### PROBLEM
The listing below is to be written out word for word, minus its images.

Start of COLLECTED MATERIAL

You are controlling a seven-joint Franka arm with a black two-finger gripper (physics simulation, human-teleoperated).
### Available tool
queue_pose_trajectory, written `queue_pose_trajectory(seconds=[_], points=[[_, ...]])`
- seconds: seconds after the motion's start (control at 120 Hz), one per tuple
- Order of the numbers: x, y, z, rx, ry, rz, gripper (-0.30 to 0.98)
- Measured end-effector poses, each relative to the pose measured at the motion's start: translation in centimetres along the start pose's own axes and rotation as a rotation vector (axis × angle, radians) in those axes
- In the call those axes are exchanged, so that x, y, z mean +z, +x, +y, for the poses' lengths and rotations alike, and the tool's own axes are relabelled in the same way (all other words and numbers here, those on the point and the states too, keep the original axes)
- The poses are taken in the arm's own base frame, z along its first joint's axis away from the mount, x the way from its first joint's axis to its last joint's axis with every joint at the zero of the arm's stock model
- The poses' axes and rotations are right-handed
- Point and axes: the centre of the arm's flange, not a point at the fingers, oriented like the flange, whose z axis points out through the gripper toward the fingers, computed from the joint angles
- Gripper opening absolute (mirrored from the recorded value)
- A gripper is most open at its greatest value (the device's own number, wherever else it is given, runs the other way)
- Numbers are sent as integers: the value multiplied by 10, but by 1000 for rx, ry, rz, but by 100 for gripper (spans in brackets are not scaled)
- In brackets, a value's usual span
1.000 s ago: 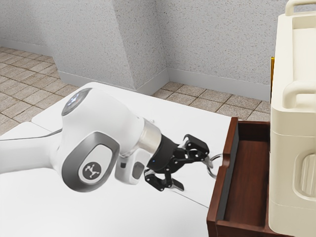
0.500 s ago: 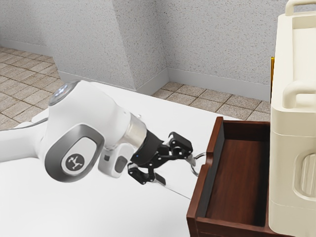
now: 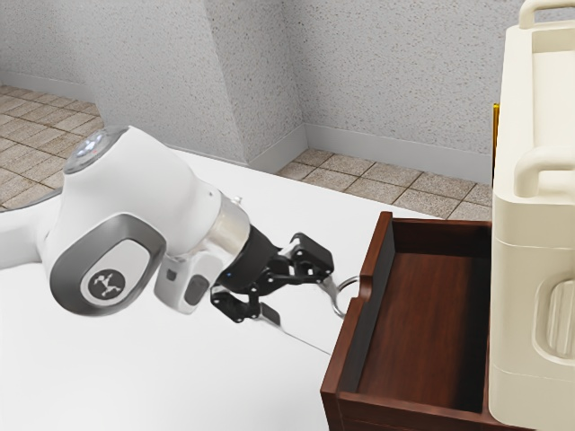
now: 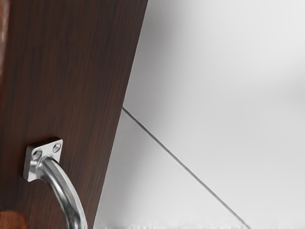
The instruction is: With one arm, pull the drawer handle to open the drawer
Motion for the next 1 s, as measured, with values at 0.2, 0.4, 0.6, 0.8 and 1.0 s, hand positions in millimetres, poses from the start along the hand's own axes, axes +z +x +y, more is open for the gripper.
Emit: queue_pose_trajectory(seconds=[0.2,0.4,0.6,0.8,1.0], points=[[-16,1,-4,-8,43,-10,68],[-59,10,-9,-10,118,-39,69],[-95,5,-26,-59,102,-79,69],[-137,-6,-38,-196,-15,-181,69],[-149,-46,-9,-509,-178,-216,69]])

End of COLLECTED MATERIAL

### REPLY TO THE EXERCISE
You are controlling a seven-joint Franka arm with a black two-finger gripper (physics simulation, human-teleoperated).
### Available tool
queue_pose_trajectory, written `queue_pose_trajectory(seconds=[_], points=[[_, ...]])`
- seconds: seconds after the motion's start (control at 120 Hz), one per tuple
- Order of the numbers: x, y, z, rx, ry, rz, gripper (-0.30 to 0.98)
- Measured end-effector poses, each relative to the pose measured at the motion's start: translation in centimetres along the start pose's own axes and rotation as a rotation vector (axis × angle, radians) in those axes
- In the call those axes are exchanged, so that x, y, z mean +z, +x, +y, for the poses' lengths and rotations alike, and the tool's own axes are relabelled in the same way (all other words and numbers here, those on the point and the states too, keep the original axes)
- The poses are taken in the arm's own base frame, z along its first joint's axis away from the mount, x the way from its first joint's axis to its last joint's axis with every joint at the zero of the arm's stock model
- The poses' axes and rotations are right-handed
- Point and axes: the centre of the arm's flange, not a point at the fingers, oriented like the flange, whose z axis points out through the gripper toward the fingers, computed from the joint angles
- Gripper opening absolute (mirrored from the recorded value)
- A gripper is most open at its greatest value (the device's own number, wherever else it is given, runs the other way)
- Numbers are sent as integers: the value multiplied by 10, but by 1000 for rx, ry, rz, but by 100 for gripper (spans in brackets are not scaled)
- In brackets, a value's usual span
1.000 s ago: 
0.500 s ago: 
now: 
now: 
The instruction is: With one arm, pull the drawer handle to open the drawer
Motion for the next 1 s, as measured, with values at 0.2, 0.4, 0.6, 0.8 and 1.0 s, hand positions in millimetres, poses from the start along the hand's own axes, axes +z +x +y, more is open for the gripper.
Emit: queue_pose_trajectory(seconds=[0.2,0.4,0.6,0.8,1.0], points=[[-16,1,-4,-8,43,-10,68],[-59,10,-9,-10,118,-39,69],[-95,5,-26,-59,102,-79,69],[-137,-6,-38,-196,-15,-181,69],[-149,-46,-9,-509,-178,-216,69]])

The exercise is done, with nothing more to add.